2017 Coastal Hazard Assessment information will be reflected in your Land Information Memorandum (LIM). The hazard information will need to be considered when applying for building consent.

The 2017 Report will also inform the coastal hazards chapter in the Christchurch District Plan. 

The Council is legally required to include hazard information in a Land Information Memorandum (or LIM) if it is known to us.

LIM information about special features of the land, like other categorisations such as District Plan zones, helps anyone who is thinking about buying, building, repairing or investing in property to make informed decisions.

Public bodies like the Council also use this information to make sound decisions about building or rebuilding community facilities and infrastructure.

The 2017 Coastal Hazards Assessment was received by the Council on 9 November 2017 and LIMs have been updated to reflect the information in the report.

When a LIM is applied for on a property within areas the report identifies as potentially impacted by coastal hazards, the LIM will state either one or both of the following:

"The Council has a report, Coastal Hazard Assessment for Christchurch and Banks Peninsula (2017), that indicates this property or part of this property may be susceptible to coastal inundation (flooding by the sea). The 2017 report considers four sea level rise scenarios through to the year 2120. A copy of the 2017 report and other coastal hazard information can be found at www.ccc.govt.nz/coastalhazards(external link)."

And/or:

The Council has a report, Coastal Hazard Assessment for Christchurch and Banks Peninsula (2017), that indicates this property or part of this property may be susceptible to coastal erosion. The 2017 report considers four sea level rise scenarios through to the year 2120. A copy of the 2017 report and other coastal hazard information can be found at www.ccc.govt.nz/coastalhazards(external link)."

The revised LIM wording meets the Council’s statutory and legal obligations and is in line with recent case law.

Under the Building Act 2004, a building consent application must take into account all conditions that may apply to a site, and demonstrate that the building work will comply with the building code.

In this case, the 2017 Coastal Hazards Assessment shows coastal hazard conditions that need to be considered by the designer of the home and assessed by the Council, (as the district’s building consent authority) as part of a building consent.

The 2017 Coastal Hazards Assessment is designed to help the Council with planning. It looks broadly at areas and how they might be impacted by the hazards. Consenting staff assessing building consents for properties in these areas would refer to the report to flag that coastal hazards need to be considered. They would likely need to check that the designer of the home has considered the issue on a site-specific basis as a part of assessing a building consent in these areas.

If you want to rebuild or do a major alteration (including full foundation repair) in a coastal hazard area (as identified in the 2017 report), your building consent application would need to show that you can adequately protect the land, the building and other property from the hazardous conditions, in this case, coastal inundation or erosion. It's important to note that the Council as the consenting authority, cannot offer design advice. People would need to seek this advice from a designer.
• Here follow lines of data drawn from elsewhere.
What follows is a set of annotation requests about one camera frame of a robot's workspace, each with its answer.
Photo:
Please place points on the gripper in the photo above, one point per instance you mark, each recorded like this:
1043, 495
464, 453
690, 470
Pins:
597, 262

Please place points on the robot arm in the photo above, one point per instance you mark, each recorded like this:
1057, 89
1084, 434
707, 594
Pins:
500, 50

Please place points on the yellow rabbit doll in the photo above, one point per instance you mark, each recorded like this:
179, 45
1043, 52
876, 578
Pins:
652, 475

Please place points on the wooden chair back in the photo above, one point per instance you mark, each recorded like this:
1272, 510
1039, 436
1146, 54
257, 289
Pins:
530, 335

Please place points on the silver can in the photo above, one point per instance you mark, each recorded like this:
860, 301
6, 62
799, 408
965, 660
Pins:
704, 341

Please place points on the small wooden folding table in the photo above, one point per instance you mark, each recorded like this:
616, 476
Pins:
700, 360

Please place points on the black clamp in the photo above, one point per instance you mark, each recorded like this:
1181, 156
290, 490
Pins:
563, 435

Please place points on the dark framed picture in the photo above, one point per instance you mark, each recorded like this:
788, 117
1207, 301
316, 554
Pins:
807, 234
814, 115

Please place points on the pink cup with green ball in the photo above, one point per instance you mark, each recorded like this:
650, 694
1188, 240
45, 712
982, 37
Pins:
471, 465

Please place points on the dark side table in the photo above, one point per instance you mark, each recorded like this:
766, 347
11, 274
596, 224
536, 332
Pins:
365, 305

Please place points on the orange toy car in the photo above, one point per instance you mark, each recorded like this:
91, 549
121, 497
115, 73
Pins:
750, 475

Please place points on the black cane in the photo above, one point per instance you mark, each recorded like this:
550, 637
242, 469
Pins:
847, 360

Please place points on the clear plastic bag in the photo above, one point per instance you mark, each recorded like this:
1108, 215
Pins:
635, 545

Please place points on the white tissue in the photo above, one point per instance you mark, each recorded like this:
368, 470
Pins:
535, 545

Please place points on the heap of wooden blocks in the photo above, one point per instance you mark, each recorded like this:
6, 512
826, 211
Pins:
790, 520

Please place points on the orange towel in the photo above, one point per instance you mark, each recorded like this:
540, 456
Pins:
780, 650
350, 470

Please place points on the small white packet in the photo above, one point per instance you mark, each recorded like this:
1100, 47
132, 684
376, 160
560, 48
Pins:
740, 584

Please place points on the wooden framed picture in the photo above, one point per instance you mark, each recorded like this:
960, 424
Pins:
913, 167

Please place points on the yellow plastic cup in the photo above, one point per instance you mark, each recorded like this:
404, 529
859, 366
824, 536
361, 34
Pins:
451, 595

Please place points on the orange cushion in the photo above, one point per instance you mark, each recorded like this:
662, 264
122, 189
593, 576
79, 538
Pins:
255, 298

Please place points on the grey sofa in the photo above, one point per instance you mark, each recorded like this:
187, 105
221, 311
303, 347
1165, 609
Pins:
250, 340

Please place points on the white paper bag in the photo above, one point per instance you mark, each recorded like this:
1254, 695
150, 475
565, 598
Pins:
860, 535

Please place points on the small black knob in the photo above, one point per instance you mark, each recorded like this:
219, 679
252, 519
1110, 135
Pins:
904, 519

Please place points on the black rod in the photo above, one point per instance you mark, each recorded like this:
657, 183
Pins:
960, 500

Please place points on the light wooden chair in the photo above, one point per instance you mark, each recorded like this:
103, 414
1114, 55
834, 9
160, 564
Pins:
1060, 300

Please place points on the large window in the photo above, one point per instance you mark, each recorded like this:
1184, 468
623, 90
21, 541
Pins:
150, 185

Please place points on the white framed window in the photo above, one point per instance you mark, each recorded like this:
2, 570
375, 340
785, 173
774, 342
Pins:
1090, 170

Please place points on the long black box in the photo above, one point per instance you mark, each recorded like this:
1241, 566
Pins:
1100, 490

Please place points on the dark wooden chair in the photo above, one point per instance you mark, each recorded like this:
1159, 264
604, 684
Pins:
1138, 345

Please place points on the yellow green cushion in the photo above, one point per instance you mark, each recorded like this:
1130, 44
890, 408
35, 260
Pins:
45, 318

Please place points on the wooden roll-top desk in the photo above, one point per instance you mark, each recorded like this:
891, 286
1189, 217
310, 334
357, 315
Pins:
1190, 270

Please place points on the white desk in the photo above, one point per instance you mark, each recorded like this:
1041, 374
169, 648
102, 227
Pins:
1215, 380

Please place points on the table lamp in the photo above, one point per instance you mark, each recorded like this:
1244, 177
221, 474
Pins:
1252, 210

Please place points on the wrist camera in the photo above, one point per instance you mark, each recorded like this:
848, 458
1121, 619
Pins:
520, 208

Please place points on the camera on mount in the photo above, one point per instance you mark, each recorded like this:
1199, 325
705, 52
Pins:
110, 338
If you can't show there will be adequate protection from the hazard, a building consent may sometimes be issued, with a section 73 notice (hazard notice). If someone chooses to construct a building that complies with the building code but does not (or cannot) mitigate the hazard to the surrounding land, a hazard notice allows an owner to take the risk of building on that land, with the territorial authority (the council) protected against legal liability for this risk. The hazard notice goes on the certificate of title.

If you are looking to do building work in an area that may be susceptible to natural hazards, we recommend you seek professional or legal advice so you can make fully informed decisions. A pre-application meeting, with consenting staff, is a good idea before, or at the design stage, before you lodge a building or resource consent application.

The Council does not specifically manage coastal hazards in the Christchurch District Plan presently, but information on coastal hazard risk may be required for properties within areas identified in the 2017 Coastal Hazards Assessment id resource consent is required for another reason.

Some coastal flooding areas are also identified in the High Flood Hazard Management Areas and Residential Unit overlay because of the potential risk to people’s safety and property as a result of predicted flooding depths greater than 1 metre (which includes a consideration of flooding from the sea in the future with 1 metre of sea-level rise). More information on how activities are managed in these areas can be found in Flood Management

How people and communities use and develop land, and decisions on where land uses such as housing are located, will be affected by coastal hazards over the longer term. We therefore need to start planning now.

The Council has a responsibility under the Resource Management Act to manage the risk of harm to people and property arising from hazards such as flooding and erosion over the next 100 years and we, therefore, need to consider where development is allowed and/or restricted.

We want input from communities and stakeholders to find the right balance of allowing development and land use activities in the right places while restricting it in others that could be in harm’s way. To achieve this, we will be proposing a change to the District Plan once we have an updated coastal hazards assessment.

Unlike adaptation planning which is focused on what exists at present i.e. existing buildings/ land use, the Council’s District Plan is about how we manage future development and land use. A plan change may therefore affect you, whether you want to develop a new subdivision or build an extension to your house.

The development of a plan change will start with a discussion paper on the different options that we could take in planning for coastal hazards. We will look to talk with communities about these options later in the year, and it will only be the start of the conversation.